In a rare reversal, Apple has decided to opt back into the EPEAT environmental certification program. Bob Mansfield, senior VP of hardware engineering, published a letter today explaining that the company would heed the Apple customers—notably the city of San Francisco—who disapproved of its earlier decision to drop out of the program.
"We’ve recently heard from many loyal Apple customers who were disappointed to learn that we had removed our products from the EPEAT rating system. I recognize that this was a mistake. Starting today, all eligible Apple products are back on EPEAT," Mansfield wrote.
While Apple has been criticized at various points for the environmental impacts of its products and supply chain, it has also taken well-publicized steps to address those criticisms. This latest response, swift and concrete, is well in keeping with that trend. But it is unusual for a company that has been known to take weeks to respond to widespread consumer complaints about, for example, iPhone battery problems. Robert Frisbee, CEO of EPEAT, also posted a written response on the EPEAT website, confirming that "all of Apple’s previously registered products, and a number of new products, are back on the EPEAT registry."
The one sticking point is that "eligible products" disclaimer in Mansfield's note, which leaves open the possibility that select products and possible future ones might be excluded from Apple's EPEAT party. When Apple first dropped out of the EPEAT program, iFixIt observed that the new Retina Display MacBook Pro, which it got a good look at, was hard to take apart, and consequently, hard to recycle. But EPEAT now includes the 15-inch MacBook Pro with Retina Display computer on its certified product list. We've reached out to Apple and EPEAT for comment.
Update: Although Apple's newest model, the MacBook Pro with Retina Display, has been listed as Gold certified in EPEAT's public registry, EPEAT CEO Robert Frisbee told Fast Company that the computer has not been vetted by EPEAT itself.
The way the certification process works, companies are made aware of EPEAT standards and list products in the registry themselves. Later, EPEAT conducts what Frisbee called a "post-market verification" of a selection of products—sort of like a spot check of select product lines. "We choose certain product lines and certain requirements each year, and go through 6 different rounds each year.
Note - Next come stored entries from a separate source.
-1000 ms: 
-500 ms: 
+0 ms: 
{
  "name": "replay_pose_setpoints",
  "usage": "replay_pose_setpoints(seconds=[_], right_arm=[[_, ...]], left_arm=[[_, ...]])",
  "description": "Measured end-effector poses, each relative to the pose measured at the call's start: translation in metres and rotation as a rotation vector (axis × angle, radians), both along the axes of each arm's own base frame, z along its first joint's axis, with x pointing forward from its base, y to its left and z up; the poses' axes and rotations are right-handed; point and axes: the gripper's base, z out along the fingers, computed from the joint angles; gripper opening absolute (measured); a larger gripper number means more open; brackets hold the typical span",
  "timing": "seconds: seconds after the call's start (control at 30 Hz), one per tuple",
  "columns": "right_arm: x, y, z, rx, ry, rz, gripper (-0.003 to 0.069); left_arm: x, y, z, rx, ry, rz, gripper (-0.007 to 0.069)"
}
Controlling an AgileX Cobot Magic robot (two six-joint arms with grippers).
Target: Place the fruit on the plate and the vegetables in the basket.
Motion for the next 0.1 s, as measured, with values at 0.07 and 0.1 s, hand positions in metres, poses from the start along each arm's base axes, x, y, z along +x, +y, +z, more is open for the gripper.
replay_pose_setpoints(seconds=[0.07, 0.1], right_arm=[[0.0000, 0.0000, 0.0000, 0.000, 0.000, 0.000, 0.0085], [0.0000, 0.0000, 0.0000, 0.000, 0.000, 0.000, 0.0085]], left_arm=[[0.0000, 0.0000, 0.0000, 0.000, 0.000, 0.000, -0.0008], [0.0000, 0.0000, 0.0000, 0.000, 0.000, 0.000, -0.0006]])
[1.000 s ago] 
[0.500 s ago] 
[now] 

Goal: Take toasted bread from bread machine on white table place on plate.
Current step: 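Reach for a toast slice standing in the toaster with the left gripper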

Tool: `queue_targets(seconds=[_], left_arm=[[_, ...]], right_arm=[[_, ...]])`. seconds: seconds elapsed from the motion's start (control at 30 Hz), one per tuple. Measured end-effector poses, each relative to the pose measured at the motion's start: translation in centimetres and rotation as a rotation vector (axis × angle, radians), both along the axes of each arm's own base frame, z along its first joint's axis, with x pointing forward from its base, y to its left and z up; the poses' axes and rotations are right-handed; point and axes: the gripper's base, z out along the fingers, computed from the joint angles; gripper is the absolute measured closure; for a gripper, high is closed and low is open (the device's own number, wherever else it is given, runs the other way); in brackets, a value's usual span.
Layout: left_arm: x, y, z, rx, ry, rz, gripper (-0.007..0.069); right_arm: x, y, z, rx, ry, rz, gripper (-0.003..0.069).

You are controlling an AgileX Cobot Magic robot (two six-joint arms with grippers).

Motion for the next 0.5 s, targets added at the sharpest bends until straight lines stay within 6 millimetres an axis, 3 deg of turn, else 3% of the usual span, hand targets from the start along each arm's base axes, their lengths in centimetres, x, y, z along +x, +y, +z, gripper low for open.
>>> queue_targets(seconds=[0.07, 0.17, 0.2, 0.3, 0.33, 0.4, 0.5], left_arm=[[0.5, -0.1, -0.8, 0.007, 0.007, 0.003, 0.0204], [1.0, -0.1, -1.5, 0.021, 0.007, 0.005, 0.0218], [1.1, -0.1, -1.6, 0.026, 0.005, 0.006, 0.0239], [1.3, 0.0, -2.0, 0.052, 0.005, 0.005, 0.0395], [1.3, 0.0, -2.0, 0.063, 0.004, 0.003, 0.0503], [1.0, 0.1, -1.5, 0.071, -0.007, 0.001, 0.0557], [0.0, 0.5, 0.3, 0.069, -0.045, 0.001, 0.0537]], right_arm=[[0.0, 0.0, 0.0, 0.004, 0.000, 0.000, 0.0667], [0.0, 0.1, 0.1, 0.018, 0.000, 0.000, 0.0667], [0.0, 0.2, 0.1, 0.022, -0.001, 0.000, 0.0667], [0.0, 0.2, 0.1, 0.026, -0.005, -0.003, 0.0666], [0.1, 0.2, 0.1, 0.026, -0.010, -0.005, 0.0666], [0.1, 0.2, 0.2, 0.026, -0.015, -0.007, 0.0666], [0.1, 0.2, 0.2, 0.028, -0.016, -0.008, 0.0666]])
It's both a broad and narrow view," Frisbee says, adding, "It is not a 100% verification of all products each year."
EPEAT's audits have turned up a few lemons in the past. There have been a few instances, Frisbee said, where a post-market audit has found a listed product that doesn't met EPEAT standards. In those instances, at EPEAT's request, the companies concerned took their products off the registry.
Due to the recent focus on the relationship between Apple and EPEAT, though, Frisbee says it's likely the MacBook Pro with Retina display will jump the queue and an EPEAT verification of the computer will likely be a priority. "We have a process to establish surveillance rounds like that," Frisbee said, inspired by "market events." As to how soon we'll see a report: "Sorry, I don't have a time frame for it," Frisbee said.